• _THE PROBLEM_: Your answer must consist of exactly the lines below, starting with the line with "Please identify where the clear plastic" and going on through the line with "Spatial labels for", and nothing else.

(Extracted records)
- - -
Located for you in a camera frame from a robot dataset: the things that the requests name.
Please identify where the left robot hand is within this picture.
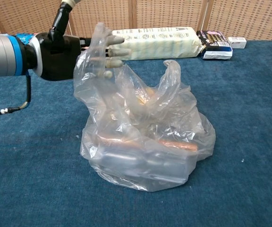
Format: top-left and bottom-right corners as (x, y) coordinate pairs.
(35, 0), (131, 81)

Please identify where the clear plastic bag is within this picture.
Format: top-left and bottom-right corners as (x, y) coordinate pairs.
(73, 22), (216, 192)

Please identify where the blue cookie box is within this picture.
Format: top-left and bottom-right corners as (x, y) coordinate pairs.
(15, 32), (37, 45)

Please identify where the yellow snack packet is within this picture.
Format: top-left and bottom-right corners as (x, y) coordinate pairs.
(136, 88), (156, 105)

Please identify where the long white wrapped package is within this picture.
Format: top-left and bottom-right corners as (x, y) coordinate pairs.
(110, 26), (204, 60)

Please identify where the blue table mat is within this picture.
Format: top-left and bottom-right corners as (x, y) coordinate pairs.
(0, 40), (272, 227)

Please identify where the woven folding screen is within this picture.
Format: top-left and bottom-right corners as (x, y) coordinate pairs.
(0, 0), (272, 41)

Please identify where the clear water bottle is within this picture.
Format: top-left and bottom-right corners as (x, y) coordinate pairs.
(98, 146), (188, 183)

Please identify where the brown sausage stick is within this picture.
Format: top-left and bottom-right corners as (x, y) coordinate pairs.
(95, 136), (198, 152)

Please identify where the black and pink snack pack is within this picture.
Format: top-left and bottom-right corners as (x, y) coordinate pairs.
(196, 30), (233, 60)

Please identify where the small white box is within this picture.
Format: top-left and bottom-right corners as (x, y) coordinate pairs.
(228, 36), (247, 50)

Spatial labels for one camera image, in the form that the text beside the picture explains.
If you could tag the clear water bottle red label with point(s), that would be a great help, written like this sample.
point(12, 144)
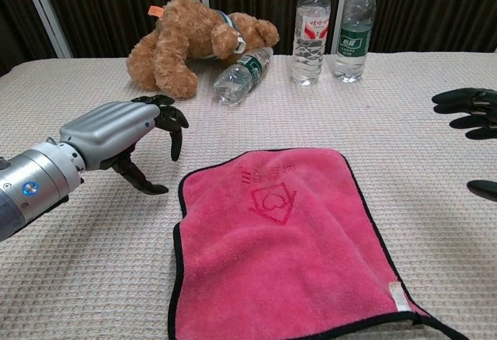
- - -
• _ANSWER BOX_:
Please identify where the clear plastic bag is within this picture.
Format: top-left and bottom-right corners as (x, y) coordinate pairs.
(73, 22), (216, 192)

Please identify where the blue cookie box is within this picture.
Format: top-left and bottom-right corners as (x, y) coordinate pairs.
(15, 32), (37, 45)

Please identify where the yellow snack packet is within this picture.
Format: top-left and bottom-right corners as (x, y) coordinate pairs.
(136, 88), (156, 105)

Please identify where the long white wrapped package is within this picture.
Format: top-left and bottom-right corners as (x, y) coordinate pairs.
(110, 26), (204, 60)

Please identify where the blue table mat is within this picture.
Format: top-left and bottom-right corners as (x, y) coordinate pairs.
(0, 40), (272, 227)

Please identify where the woven folding screen is within this picture.
Format: top-left and bottom-right corners as (x, y) coordinate pairs.
(0, 0), (272, 41)

Please identify where the clear water bottle is within this picture.
Format: top-left and bottom-right corners as (x, y) coordinate pairs.
(98, 146), (188, 183)

Please identify where the brown sausage stick is within this picture.
Format: top-left and bottom-right corners as (x, y) coordinate pairs.
(95, 136), (198, 152)

Please identify where the black and pink snack pack is within this picture.
Format: top-left and bottom-right corners as (x, y) coordinate pairs.
(196, 30), (233, 60)

Please identify where the small white box is within this picture.
Format: top-left and bottom-right corners as (x, y) coordinate pairs.
(228, 36), (247, 50)

Spatial labels for one camera image, in the form that the text beside the picture explains.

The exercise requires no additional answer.